Problem statement -
The expected output is each line in the data below that includes the string "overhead".

Material provided -
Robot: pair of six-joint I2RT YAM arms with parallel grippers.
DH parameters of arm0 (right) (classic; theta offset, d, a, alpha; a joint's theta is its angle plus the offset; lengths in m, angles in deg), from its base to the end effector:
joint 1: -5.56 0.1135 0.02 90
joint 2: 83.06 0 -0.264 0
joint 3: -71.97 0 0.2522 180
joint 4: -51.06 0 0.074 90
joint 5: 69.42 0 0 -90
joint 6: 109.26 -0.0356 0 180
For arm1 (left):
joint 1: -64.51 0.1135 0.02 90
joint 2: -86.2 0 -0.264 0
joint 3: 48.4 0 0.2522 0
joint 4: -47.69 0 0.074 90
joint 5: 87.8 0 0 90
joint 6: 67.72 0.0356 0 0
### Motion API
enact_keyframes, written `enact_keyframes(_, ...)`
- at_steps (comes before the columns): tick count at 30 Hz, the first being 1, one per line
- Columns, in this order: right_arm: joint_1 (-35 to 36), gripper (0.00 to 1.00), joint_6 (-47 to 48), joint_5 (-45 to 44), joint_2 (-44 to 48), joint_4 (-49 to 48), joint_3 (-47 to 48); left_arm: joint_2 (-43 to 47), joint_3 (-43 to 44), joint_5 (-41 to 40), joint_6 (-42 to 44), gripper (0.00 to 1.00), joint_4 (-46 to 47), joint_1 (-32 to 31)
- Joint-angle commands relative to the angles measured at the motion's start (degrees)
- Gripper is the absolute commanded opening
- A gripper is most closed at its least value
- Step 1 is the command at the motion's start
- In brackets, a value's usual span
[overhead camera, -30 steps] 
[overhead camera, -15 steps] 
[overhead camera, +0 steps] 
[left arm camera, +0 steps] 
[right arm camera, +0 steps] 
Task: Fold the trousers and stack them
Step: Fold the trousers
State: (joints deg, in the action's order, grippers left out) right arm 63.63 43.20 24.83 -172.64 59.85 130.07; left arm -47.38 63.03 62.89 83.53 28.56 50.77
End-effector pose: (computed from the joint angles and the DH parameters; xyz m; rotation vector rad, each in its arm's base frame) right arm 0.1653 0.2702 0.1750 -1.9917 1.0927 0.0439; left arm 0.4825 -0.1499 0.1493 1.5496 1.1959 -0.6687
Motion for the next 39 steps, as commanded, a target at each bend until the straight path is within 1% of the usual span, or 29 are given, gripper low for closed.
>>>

Exercise response -
[overhead camera, -30 steps] 
[overhead camera, -15 steps] 
[overhead camera, +0 steps] 

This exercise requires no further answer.